I’m not surprised by this new “error”.
Wil says:
June 21, 2011 at 2:12 pm
Jim G
“You are correct – I am into Astronomy in a big way. I believe to understand earth weather/climate we also need to understand the cosmic forces at play here. BTW, good stuff.”
Me too. Have an 8″ SCT and a 4″ with some pretty good comet photos and some not so good planet shots and a few deep sky. Been too cloudy here for months now to do much. Must be that global warming . Very unusual for this area which averages about 270 sunny days per year (high desert). Any good publications you would suggest? I receive Astronomy and Sky & Telescope but they usually have a few good articles and lots of garbage as well as the mandatory AGW bow now and then.
Regards
Mr. Burns:
in the long beach ca. harbor there is an area about 2 miles in diameter where oil production caused a subsidance of about 24 feet during the period of about 1940-1950. because this was right in the middle of a navy yard the navy sued standard oil over it. (they had to massively reinforce a drydock that was about 1200×300 feet).

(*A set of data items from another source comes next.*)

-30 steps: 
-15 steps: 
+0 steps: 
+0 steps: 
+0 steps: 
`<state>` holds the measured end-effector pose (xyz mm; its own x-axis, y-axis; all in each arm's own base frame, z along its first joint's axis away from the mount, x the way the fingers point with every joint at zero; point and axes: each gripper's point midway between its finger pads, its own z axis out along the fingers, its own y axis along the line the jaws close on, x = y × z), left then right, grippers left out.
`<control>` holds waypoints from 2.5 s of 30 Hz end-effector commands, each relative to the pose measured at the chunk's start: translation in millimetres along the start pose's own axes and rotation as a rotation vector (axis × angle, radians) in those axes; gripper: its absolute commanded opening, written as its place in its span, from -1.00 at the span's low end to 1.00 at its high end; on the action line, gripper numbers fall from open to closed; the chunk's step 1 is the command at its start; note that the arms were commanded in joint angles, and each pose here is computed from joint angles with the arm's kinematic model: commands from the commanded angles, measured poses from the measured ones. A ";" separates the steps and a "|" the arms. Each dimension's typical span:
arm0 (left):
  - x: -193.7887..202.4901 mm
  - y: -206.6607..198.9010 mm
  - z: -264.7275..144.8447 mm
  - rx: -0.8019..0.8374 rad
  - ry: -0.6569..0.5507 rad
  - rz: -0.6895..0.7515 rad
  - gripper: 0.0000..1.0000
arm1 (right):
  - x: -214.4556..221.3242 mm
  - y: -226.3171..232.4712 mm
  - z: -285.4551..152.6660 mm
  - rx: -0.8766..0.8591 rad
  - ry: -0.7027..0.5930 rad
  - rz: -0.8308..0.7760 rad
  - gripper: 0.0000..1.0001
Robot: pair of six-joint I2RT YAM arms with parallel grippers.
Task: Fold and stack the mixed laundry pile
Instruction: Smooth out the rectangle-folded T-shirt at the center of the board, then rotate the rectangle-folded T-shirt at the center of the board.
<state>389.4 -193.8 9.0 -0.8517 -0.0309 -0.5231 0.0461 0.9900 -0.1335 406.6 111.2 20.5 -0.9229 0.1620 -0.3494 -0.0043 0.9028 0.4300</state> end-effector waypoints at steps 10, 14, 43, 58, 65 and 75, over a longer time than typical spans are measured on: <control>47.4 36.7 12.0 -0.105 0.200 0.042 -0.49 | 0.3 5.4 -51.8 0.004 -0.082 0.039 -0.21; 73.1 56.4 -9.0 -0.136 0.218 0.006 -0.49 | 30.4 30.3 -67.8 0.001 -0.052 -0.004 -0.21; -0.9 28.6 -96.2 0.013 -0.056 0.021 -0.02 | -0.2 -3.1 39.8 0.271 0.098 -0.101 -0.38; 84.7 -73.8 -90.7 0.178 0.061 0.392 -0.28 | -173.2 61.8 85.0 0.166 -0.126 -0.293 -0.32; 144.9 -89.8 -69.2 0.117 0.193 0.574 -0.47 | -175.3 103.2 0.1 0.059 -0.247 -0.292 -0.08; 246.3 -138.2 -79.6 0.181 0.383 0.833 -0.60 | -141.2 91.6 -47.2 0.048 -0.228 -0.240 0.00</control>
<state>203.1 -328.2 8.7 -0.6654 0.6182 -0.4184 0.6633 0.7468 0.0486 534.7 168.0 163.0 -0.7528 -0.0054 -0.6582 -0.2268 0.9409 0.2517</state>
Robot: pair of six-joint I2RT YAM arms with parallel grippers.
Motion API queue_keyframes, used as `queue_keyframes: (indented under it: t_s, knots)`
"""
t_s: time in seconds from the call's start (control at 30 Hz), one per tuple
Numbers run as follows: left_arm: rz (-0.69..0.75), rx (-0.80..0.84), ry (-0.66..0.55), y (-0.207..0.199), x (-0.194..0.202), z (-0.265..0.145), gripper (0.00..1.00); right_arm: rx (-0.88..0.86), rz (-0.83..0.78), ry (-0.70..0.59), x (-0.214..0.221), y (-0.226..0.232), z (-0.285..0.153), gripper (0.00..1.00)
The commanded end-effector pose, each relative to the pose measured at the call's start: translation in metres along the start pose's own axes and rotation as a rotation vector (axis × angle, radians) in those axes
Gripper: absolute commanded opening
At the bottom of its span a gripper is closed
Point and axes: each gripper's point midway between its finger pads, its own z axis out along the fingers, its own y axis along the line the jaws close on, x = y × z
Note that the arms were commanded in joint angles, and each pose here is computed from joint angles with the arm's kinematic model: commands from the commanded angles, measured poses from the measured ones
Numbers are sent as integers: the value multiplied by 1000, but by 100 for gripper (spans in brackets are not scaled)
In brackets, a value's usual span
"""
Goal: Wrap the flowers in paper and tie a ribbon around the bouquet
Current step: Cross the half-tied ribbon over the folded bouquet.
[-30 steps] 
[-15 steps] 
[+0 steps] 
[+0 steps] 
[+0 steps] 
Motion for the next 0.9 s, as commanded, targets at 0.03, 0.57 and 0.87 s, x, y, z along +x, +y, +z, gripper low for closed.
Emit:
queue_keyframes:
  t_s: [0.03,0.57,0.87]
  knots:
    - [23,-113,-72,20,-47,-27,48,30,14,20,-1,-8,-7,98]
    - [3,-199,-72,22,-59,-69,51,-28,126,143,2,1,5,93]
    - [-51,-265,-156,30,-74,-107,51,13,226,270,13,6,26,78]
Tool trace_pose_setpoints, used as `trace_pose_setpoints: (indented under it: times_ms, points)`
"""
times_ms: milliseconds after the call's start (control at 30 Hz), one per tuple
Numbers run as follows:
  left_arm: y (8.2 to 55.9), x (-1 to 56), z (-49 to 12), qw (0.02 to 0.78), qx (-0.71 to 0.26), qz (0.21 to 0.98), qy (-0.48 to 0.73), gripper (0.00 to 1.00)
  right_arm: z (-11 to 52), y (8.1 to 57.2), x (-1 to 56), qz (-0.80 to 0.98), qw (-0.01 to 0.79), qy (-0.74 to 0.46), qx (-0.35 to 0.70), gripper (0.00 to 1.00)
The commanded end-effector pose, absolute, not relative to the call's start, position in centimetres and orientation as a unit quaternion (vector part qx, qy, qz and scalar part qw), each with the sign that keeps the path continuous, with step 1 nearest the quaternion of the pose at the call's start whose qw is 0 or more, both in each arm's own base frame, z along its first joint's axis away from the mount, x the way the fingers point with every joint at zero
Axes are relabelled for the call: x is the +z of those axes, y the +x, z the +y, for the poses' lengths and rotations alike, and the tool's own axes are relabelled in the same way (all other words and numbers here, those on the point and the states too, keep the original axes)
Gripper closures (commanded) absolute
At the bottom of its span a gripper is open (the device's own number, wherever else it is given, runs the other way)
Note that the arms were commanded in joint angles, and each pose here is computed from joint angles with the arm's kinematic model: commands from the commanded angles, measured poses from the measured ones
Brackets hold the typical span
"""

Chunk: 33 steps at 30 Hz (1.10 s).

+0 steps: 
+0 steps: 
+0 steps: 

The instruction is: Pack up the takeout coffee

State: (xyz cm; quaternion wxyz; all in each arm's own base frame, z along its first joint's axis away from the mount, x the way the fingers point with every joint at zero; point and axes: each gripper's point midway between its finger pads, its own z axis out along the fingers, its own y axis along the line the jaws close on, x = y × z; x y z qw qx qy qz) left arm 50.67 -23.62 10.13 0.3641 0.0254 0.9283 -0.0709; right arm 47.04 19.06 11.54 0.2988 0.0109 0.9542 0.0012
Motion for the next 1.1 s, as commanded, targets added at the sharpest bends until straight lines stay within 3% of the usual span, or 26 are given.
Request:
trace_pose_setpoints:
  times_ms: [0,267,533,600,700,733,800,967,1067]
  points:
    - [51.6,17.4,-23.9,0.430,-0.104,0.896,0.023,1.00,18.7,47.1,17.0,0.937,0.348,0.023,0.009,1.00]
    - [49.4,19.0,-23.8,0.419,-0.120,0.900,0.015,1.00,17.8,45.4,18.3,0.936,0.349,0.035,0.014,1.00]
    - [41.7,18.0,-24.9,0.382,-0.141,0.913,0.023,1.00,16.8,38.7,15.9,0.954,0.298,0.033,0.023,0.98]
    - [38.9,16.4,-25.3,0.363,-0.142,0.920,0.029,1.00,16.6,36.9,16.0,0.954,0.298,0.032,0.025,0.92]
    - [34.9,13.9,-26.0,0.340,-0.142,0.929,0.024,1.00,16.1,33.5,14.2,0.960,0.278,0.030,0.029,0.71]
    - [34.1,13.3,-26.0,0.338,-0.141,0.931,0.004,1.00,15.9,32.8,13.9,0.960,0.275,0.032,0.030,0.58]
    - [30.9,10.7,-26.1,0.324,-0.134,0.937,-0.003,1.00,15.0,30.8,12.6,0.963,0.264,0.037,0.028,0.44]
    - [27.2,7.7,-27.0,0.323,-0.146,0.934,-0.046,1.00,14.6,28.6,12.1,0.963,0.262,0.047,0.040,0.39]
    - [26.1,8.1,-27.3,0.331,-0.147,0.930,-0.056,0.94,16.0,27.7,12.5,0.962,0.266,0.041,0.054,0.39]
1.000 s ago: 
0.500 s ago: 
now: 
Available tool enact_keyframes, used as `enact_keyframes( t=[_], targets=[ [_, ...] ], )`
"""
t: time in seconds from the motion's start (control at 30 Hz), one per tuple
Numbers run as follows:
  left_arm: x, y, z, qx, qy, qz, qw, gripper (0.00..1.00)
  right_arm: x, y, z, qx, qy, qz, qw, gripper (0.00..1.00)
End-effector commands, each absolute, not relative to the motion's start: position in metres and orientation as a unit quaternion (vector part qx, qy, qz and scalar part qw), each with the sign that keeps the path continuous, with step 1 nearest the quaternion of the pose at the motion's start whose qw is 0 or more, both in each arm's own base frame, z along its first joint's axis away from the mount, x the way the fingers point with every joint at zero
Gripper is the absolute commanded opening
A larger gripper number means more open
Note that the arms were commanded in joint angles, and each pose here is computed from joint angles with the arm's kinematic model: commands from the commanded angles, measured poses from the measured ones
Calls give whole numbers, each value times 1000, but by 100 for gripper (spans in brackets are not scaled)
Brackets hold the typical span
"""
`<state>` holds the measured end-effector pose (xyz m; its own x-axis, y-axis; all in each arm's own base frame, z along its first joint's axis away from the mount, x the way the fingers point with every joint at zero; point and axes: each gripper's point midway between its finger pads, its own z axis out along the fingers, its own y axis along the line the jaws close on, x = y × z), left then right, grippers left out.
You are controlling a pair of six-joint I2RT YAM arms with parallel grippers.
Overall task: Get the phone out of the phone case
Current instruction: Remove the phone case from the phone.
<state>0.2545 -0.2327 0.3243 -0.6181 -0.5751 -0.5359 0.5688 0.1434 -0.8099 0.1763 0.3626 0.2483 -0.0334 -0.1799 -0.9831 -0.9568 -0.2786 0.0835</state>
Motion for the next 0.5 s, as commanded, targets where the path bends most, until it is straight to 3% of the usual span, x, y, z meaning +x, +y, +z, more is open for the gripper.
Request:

the oil company then started steam injection which brought some parts of the area back up 13 feet where it stabilized until about 2000.
what if the screamers had used this area as a the one and only data point.
would the screamers be having every one west of the mississippi building house boats.
C
And here was me, thinking, that this paper will contain more sea level proxies than NC mentioned in the abstract of thi first author presented at a student conference….
I wonder, why the paper wasn’t entitled “The reconstruction of sea level in NC”?
Good luck. When you try to explain basic economics to a Progressive, they tell you that ATMs and Airport Ticket Kiosks are costing jobs. If they can’t understand basic econ and admit they are wrong with respect to the economy, how the heck are they going to admit that client science is not settled?
Anybody who has visited the coast of North Carolina has noticed that the “land” there is mobile. It’s just sand, and it moves where the wind and waves push it.
There used to be three inlets into the sounds from the ocean, now only two. At the spot where lost inlet was, of course, a measurement would appear to show that sea level had fallen, since what was once wet is now dry.
I wonder. Did Mann and his colleagues visit the coast, or did they just manipulate somebody else’s series?
I am a long-time follower of a page produced by NASA entitled “Climate Change Key Indicators” at http://climate.nasa.gov/keyIndicators/. It has a number of graphs. Some of them are a little odd, like the one showing the decline in land ice in Antarctica. It looks impressive but if instead of just graphing the decline, they graphed the actual volume, it would be completely flat to within the nearest pixel on my home computer screen.
But I’ve been noticing that the sea level graph is getting father and father from the regression line. Today, I checked back. It has always been possible to get more precise data by clicking on the link which credits the source: CLS/Cnes/Legos. Through that you could get more recent data and with another click, a nice text file of numbers to look at closely. Today, I saw a new link that read, “Download data.” Except when you click, you don’t get data, you get a complex display that doesn’t seem well related to the graph. The CLS/Cnes/Legos credit is now just text, not a link.
But what do I look like, an idiot? I went to Google and entered “CLS Cnes Legos” and behold, the old page showed up. And, wow! See for yourself: http://www.aviso.oceanobs.com/en/news/ocean-indicators/mean-sea-level/. Sea level is has gone completely off the reservation. We’re where we were three years ago. The rate is 3.23 mm/yr, whereas NASA shows 3.27 (noting that it’s 1993-2010, not 2011). But even that number is optimized. A ten-year rate would be less. A 30-year rate would be less. If you conveniently start right after Mt Pinutubo, you get something over 3.2 but every year, it gets weaker.
I wouldn’t assign motives to NASA, but it’s interesting that they removed the link to this page just when it began to show results they probably don’t want us to see.